◆ Description of the task
Filter the records for "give" and keep each line that has it.

--- START ---

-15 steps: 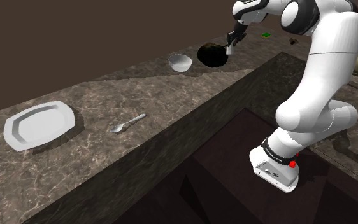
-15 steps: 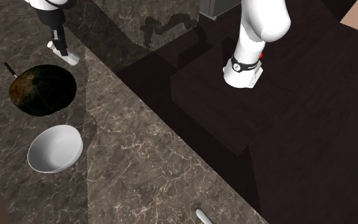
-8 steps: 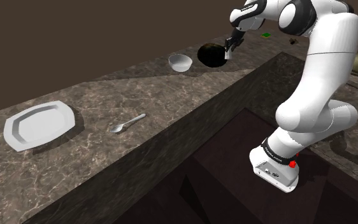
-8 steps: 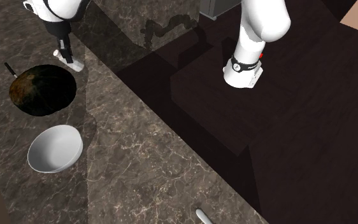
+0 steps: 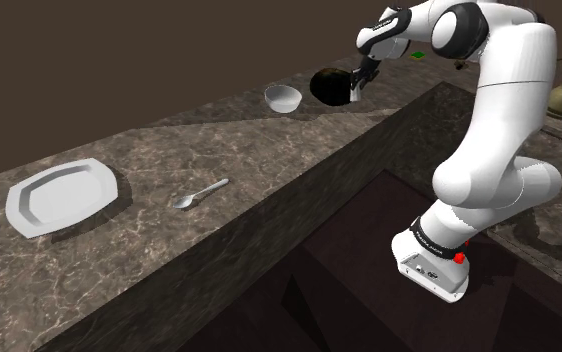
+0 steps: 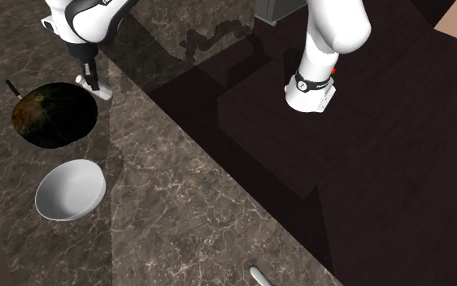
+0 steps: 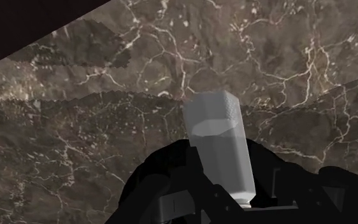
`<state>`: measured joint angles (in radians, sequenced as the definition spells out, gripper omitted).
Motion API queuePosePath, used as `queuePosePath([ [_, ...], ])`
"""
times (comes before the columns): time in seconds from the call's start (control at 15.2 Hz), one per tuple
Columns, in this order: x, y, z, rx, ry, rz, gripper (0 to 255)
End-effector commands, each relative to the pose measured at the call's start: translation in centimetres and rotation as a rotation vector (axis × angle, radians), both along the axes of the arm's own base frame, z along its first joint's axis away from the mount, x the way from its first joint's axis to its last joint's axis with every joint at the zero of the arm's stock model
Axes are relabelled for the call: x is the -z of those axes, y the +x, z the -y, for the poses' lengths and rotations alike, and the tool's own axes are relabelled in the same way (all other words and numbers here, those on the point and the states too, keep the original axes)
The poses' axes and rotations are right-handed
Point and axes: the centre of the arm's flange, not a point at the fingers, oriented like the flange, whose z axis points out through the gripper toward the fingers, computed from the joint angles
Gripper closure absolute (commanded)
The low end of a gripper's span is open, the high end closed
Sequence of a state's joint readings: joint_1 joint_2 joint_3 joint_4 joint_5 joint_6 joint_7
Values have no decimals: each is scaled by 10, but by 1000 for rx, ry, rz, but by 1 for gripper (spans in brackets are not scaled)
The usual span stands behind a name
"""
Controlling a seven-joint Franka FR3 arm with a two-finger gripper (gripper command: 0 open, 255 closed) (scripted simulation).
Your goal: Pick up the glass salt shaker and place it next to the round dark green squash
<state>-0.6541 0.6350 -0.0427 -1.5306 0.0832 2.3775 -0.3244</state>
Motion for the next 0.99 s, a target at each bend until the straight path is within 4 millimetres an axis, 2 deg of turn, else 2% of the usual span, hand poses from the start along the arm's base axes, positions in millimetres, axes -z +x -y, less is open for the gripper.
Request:
queuePosePath([
  [0.0,10,0,0,0,0,0,255],
  [0.73,68,0,0,0,0,0,255],
  [0.92,73,0,0,0,0,0,255],
])
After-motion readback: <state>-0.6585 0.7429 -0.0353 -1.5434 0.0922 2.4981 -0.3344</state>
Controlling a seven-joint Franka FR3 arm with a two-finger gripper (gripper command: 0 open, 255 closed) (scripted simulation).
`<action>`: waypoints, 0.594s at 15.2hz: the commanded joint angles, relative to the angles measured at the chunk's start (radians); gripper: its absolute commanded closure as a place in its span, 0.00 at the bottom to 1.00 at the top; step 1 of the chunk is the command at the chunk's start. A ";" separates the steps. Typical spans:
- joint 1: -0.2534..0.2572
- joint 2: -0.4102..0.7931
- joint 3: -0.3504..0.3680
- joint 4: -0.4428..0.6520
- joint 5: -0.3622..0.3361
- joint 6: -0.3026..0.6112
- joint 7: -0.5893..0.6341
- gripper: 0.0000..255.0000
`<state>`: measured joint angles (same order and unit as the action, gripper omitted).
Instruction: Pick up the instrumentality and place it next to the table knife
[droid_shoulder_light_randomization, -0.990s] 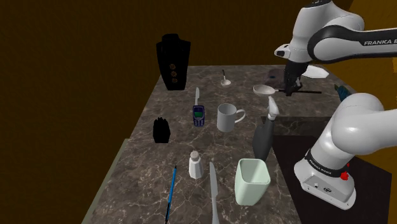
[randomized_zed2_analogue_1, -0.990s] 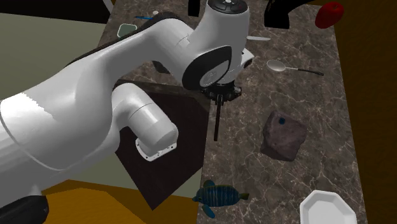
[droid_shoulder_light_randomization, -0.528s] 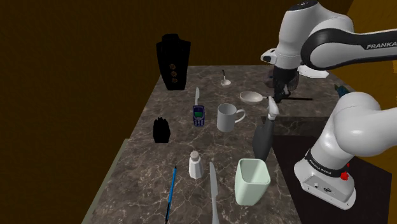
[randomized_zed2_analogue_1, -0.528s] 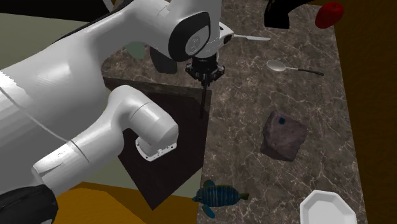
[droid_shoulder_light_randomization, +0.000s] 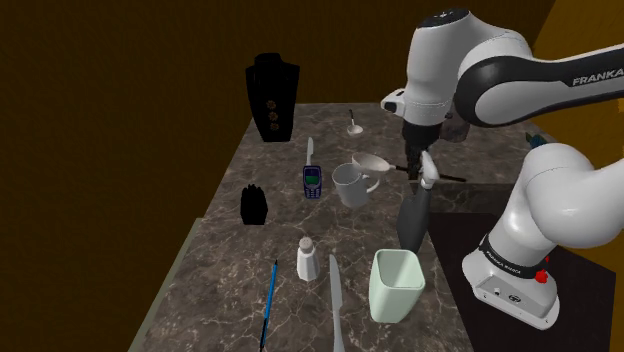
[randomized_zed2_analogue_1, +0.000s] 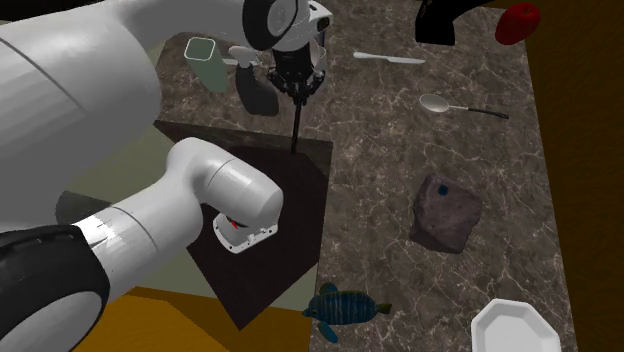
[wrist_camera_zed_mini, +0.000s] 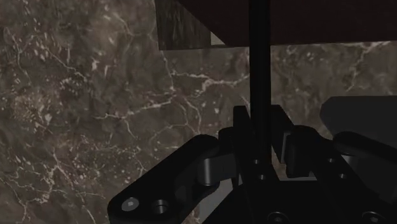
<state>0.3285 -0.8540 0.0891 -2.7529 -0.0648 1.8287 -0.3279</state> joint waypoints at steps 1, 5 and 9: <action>0.024 0.057 0.043 0.036 0.034 0.016 0.048 1.00; 0.059 0.174 0.125 0.118 0.085 0.045 0.139 1.00; 0.079 0.299 0.201 0.216 0.114 0.068 0.227 1.00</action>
<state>0.4025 -0.5873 0.2702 -2.5633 0.0414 1.8923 -0.1251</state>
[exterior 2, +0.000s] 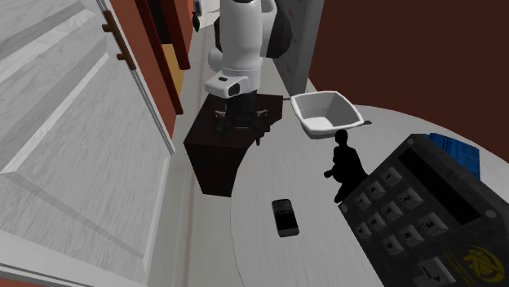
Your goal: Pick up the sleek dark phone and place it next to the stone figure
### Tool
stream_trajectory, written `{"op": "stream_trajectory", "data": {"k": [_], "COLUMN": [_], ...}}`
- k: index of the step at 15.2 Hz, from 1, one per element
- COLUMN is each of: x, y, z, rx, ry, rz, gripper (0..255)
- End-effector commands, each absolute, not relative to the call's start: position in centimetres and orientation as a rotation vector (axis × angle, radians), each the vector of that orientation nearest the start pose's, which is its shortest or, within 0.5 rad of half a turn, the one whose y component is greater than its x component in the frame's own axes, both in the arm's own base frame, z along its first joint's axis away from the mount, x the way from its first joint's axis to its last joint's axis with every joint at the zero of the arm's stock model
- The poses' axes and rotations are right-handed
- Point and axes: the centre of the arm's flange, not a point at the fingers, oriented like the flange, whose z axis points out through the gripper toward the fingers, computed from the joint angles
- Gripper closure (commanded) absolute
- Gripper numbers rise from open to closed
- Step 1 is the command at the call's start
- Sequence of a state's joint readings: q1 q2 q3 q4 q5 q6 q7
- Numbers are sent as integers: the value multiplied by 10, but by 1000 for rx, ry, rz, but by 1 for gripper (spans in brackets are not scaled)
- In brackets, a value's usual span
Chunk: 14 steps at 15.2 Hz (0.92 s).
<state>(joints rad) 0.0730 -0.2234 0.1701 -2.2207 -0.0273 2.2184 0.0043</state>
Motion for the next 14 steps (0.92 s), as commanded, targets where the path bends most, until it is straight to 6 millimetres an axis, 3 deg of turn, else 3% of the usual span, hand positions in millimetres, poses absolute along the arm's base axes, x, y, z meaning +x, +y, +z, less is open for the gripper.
{"op": "stream_trajectory", "data": {"k": [1, 14], "x": [504, 598], "y": [140, 239], "z": [473, 377], "rx": [-3117, -3027], "ry": [-429, -624], "rz": [-352, -328], "gripper": [0, 0]}}
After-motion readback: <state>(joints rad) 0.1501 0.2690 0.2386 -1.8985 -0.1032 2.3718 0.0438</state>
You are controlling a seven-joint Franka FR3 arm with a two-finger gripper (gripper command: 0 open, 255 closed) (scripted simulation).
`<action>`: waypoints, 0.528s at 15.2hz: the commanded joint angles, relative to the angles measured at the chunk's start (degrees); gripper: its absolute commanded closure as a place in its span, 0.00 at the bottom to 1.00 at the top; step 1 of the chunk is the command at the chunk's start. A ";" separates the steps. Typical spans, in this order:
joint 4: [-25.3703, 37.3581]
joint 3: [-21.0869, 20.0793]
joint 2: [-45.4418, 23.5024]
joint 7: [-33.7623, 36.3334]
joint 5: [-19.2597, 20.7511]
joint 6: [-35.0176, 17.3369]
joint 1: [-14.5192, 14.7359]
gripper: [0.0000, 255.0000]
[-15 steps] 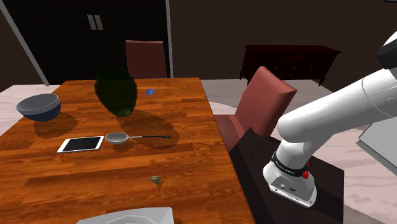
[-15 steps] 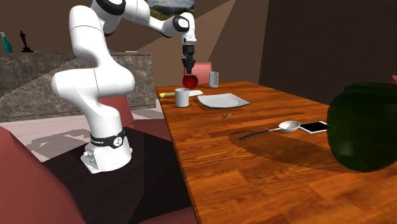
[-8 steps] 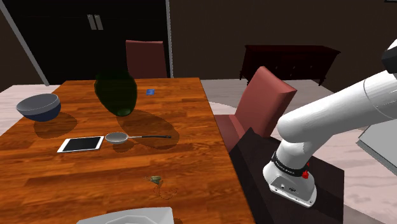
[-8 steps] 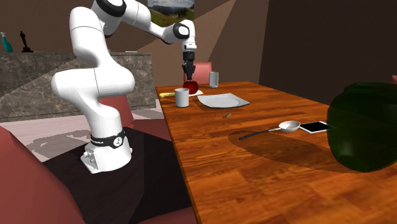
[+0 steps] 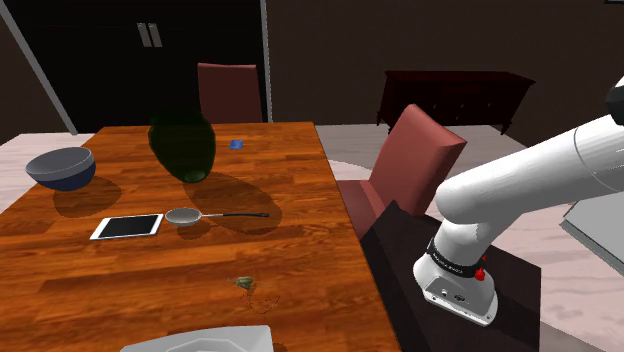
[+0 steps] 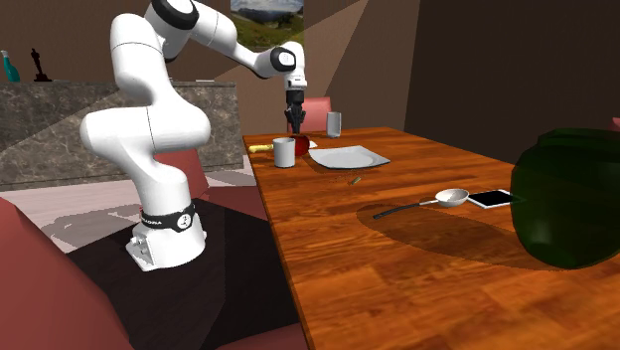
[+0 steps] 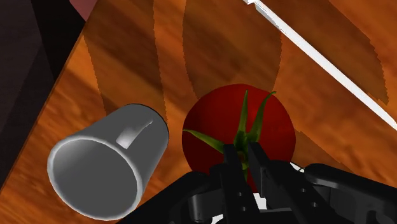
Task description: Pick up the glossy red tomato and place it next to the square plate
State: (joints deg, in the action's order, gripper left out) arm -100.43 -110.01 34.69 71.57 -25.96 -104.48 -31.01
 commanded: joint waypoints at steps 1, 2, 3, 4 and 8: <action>-0.11 -0.05 0.04 -0.04 -0.07 -0.19 -0.02 1.00; -0.11 -0.05 0.04 -0.04 -0.07 -0.19 -0.02 1.00; -0.11 -0.05 0.04 -0.04 -0.07 -0.19 -0.02 1.00; -0.11 -0.05 0.04 -0.04 -0.07 -0.19 -0.02 1.00; -0.11 -0.05 0.04 -0.04 -0.07 -0.19 -0.02 0.00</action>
State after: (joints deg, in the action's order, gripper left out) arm -100.55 -110.06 34.73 71.52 -26.03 -104.66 -31.03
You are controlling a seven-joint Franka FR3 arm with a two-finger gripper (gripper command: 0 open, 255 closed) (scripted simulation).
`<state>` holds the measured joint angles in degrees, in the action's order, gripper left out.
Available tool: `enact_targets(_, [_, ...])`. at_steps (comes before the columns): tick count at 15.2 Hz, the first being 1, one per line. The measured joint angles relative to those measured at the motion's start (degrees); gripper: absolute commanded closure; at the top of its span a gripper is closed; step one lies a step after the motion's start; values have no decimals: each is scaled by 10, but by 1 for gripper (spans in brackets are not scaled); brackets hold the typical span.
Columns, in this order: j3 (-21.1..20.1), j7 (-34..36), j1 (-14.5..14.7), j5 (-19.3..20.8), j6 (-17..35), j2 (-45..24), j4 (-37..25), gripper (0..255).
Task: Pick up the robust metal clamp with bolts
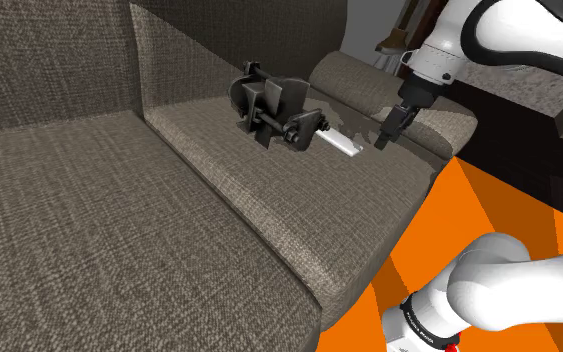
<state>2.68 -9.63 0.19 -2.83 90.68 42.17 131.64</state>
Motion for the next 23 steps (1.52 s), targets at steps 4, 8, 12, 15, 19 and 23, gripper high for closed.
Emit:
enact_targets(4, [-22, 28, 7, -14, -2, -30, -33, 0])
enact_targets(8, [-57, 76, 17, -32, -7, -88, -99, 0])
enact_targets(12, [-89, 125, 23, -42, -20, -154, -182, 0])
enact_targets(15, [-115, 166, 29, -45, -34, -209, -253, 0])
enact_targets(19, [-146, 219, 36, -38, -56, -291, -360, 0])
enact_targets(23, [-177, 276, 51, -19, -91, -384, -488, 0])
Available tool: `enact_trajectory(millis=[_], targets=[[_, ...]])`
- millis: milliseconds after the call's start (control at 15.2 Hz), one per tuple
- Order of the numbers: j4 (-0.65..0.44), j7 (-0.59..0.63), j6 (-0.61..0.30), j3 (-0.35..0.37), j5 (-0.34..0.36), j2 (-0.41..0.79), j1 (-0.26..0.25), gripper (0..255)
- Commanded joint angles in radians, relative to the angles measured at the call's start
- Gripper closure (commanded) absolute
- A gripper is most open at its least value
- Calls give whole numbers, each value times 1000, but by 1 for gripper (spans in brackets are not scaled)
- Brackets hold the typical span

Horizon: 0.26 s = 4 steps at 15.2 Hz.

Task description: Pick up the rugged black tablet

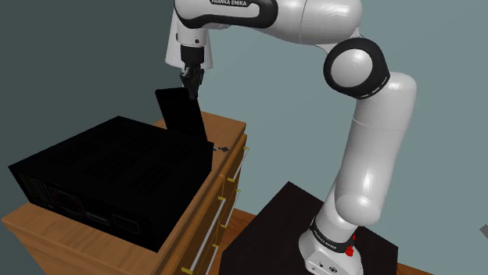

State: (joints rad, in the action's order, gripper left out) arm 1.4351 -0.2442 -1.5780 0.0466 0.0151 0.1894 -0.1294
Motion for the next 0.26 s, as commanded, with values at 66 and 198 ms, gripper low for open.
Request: enact_trajectory(millis=[66,198], targets=[[-52,2,42,1,1,9,-2,255],[-54,2,44,1,1,10,-2,255]])
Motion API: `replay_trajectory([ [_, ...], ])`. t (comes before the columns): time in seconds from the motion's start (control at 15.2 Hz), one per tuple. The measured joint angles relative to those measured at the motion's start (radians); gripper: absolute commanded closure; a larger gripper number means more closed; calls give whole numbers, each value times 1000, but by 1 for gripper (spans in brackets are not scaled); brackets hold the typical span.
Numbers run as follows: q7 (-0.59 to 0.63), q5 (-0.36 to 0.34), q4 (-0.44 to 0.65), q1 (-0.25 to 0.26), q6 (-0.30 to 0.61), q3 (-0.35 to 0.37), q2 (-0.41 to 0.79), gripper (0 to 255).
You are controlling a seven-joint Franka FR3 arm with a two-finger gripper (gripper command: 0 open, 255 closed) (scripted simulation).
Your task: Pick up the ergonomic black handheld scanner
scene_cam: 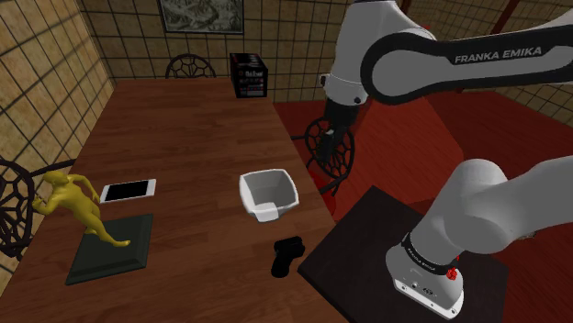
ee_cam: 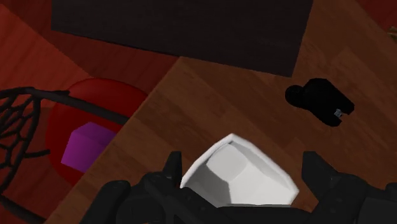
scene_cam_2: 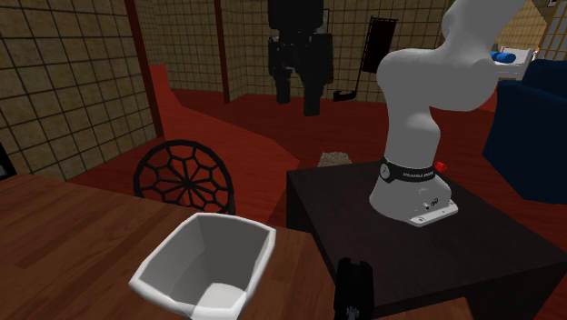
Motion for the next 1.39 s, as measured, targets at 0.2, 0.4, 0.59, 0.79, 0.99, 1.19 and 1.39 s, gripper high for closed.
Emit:
replay_trajectory([
  [0.2, -12, 19, -20, 41, 80, 42, 58, 0],
  [0.4, -22, 38, -58, 84, 176, 88, 116, 0],
  [0.59, -29, 50, -60, 120, 257, 133, 191, 0],
  [0.79, -33, 57, -78, 156, 355, 182, 270, 0],
  [0.99, -26, 55, -79, 188, 441, 234, 354, 0],
  [1.19, -17, 25, -62, 203, 531, 281, 461, 0],
  [1.39, 7, -6, -58, 211, 601, 315, 537, 0],
])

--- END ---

◆ Solution to this problem
- Calls give whole numbers, each value times 1000, but by 1 for gripper (spans in brackets are not scaled)
Motion API: `replay_trajectory([ [_, ...], ])`. t (comes before the columns): time in seconds from the motion's start (control at 15.2 Hz), one per tuple. The measured joint angles relative to those measured at the motion's start (radians); gripper: absolute commanded closure; a larger gripper number means more closed; calls give whole numbers, each value times 1000, but by 1 for gripper (spans in brackets are not scaled); brackets hold the typical span.

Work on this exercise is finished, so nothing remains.